EXERCISE BRIEF:
Copy out, word for word, the lines from the start of the data below through the line containing "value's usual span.", and no others.

-*-*-

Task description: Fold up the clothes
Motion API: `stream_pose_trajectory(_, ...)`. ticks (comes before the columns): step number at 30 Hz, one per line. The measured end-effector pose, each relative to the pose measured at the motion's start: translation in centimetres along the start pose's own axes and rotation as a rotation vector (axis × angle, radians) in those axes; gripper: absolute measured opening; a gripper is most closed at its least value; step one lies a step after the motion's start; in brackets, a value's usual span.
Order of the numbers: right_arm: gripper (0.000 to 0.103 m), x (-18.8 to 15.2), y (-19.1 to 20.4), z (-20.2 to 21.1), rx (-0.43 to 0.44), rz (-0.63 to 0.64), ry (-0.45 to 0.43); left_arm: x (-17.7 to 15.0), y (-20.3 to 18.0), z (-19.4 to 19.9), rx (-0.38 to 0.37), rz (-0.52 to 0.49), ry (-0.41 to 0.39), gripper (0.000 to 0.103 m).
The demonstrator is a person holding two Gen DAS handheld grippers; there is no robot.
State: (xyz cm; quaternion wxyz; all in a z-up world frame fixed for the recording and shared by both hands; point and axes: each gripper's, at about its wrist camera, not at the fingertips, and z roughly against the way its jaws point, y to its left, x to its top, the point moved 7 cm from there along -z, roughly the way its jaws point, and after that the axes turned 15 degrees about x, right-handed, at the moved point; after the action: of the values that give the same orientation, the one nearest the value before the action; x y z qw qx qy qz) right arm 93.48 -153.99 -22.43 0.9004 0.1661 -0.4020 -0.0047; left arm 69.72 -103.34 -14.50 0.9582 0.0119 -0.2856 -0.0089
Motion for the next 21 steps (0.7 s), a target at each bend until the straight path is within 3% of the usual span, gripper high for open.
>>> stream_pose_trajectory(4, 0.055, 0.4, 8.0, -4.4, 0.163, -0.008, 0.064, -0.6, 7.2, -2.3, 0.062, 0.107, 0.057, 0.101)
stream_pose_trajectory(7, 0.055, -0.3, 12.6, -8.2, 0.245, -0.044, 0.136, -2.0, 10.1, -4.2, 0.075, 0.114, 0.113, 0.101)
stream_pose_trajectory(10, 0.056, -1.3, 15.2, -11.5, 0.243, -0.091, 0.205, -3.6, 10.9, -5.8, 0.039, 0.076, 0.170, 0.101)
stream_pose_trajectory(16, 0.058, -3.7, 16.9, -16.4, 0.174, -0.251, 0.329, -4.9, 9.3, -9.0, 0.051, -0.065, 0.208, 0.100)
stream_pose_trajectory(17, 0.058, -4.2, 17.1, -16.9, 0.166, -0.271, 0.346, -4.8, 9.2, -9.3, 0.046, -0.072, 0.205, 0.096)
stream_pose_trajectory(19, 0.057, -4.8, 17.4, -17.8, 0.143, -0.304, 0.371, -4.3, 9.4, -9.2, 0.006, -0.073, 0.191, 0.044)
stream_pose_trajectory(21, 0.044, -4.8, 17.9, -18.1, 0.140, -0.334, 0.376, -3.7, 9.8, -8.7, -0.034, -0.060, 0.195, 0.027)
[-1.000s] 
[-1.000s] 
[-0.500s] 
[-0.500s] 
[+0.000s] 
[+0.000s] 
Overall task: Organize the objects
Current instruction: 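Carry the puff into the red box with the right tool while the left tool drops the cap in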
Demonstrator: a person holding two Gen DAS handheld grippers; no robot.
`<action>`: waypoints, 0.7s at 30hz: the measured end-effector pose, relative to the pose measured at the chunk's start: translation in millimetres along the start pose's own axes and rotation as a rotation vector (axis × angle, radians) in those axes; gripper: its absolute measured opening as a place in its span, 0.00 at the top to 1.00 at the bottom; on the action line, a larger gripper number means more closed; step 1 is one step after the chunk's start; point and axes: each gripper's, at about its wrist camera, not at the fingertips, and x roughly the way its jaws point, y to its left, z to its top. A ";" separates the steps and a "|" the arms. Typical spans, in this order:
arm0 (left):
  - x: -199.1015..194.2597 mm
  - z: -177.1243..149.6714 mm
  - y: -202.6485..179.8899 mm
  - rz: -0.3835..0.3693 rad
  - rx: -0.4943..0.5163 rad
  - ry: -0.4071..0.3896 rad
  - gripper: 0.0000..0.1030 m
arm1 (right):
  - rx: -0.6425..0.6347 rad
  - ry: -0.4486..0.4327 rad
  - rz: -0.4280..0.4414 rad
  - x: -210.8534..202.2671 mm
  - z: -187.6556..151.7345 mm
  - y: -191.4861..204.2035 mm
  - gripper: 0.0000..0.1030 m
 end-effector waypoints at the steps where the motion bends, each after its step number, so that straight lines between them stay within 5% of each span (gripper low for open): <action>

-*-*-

RESPONSE AREA:
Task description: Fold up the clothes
Motion API: `stream_pose_trajectory(_, ...)`. ticks (comes before the columns): step number at 30 Hz, one per line. The measured end-effector pose, each relative to the pose measured at the motion's start: translation in centimetres along the start pose's own axes and rotation as a rotation vector (axis × angle, radians) in those axes; gripper: absolute measured opening; a gripper is most closed at its least value; step one lies a step after the motion's start; in brackets, a value's usual span.

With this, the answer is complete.